Methods for model evaluation

We conducted 5-fold spatial cross validation for model evaluation in an effort to mitigate the impact of spatial autocorrelation. Spatial autocorrelation can inflate model test accuracy yet can lead to failure in model generalization and final LCZ mapping61. Previous studies have offered approaches to address this issue and reduce the impact of spatial autocorrelation in model performance evaluation by setting a minimum threshold for distance between two training samples, using polygon hold-out or city hold-out strategies to split training and testing sets55,56,62. In our study, we created 1000 m × 1000 m grids across CONUS with a unique geohash code for each spatial grid (detailed results of sensitivity analysis by grid size can be found in Supplementary Information: Sensitivity analysis for spatial hold-out strategy and Table S3). The LCZ training samples were then linked to the corresponding grid cells. We randomly divided the LCZ training samples into 5 groups based on the spatial geohash code and conducted 5-fold cross validation. This spatial hold-out method ensured that no samples collected from the same 1000 m spatial grid and TA polygon can be both in the train and test sets. Since LCZ TAs are 500 m × 500 m and we only sampled from the inner 200 m × 200 m areas of TAs, our spatial hold-out train-test splitting strategy is stricter than or at least as strict as the polygon hold-out method.

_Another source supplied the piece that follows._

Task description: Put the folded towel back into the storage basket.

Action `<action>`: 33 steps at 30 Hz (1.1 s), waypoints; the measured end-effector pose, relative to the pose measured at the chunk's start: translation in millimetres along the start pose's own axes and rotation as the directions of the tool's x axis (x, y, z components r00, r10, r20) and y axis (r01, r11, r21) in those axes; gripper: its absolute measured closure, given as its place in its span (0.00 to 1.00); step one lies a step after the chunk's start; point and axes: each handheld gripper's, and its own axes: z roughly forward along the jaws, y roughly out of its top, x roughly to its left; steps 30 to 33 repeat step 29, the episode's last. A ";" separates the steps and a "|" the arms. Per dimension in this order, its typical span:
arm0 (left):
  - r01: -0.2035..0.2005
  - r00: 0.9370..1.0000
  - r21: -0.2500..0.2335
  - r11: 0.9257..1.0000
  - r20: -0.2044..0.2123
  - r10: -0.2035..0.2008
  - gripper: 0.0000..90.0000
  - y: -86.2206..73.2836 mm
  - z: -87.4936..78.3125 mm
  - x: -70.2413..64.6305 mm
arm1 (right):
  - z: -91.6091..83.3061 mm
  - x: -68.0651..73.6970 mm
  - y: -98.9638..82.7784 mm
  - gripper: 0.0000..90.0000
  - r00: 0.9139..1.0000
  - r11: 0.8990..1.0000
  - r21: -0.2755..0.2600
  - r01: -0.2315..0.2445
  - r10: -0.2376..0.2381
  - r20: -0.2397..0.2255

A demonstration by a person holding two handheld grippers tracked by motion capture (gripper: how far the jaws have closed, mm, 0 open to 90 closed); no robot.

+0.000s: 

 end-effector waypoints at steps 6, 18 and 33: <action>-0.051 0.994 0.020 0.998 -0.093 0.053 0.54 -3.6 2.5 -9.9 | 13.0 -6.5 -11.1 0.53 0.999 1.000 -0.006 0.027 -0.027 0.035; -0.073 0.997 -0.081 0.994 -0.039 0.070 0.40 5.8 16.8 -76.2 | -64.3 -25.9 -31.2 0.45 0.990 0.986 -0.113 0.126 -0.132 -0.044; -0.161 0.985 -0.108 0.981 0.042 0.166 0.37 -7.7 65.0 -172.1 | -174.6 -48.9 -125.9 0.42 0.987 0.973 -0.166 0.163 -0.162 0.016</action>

We reported several metrics for model comparison based on the 5-fold spatial cross validation, including the overall accuracy (OA), overall accuracy for urban classes (OAu), overall accuracy for built versus natural classes (OAbu), weighted accuracy (OAw), and class-wise F1 score. The F1 score is the harmonic mean of precision (i.e., the proportion of positive predictions that are actually correct) and recall (i.e., the proportion of actual positives that are correctly identified). The weighted accuracy was designed to account for the (dis)similarity between LCZ classes, such that misclassification between dissimilar LCZ classes (e.g., an urban class and a natural class) received more penalty than misclassification among similar classes (e.g., a midrise class and a lowrise class)63,64. To check temporal consistency, we reported normalized average transition rate for each LCZ category. Specifically, we calculated the number of pixels for each LCZ class in each year and created a confusion matrix for every two consecutive years across the modelled 35 years. We then averaged the confusion matrices to obtain yearly transition rates. For straightforward comparison, we normalize the yearly confusion matrix by the LCZ category.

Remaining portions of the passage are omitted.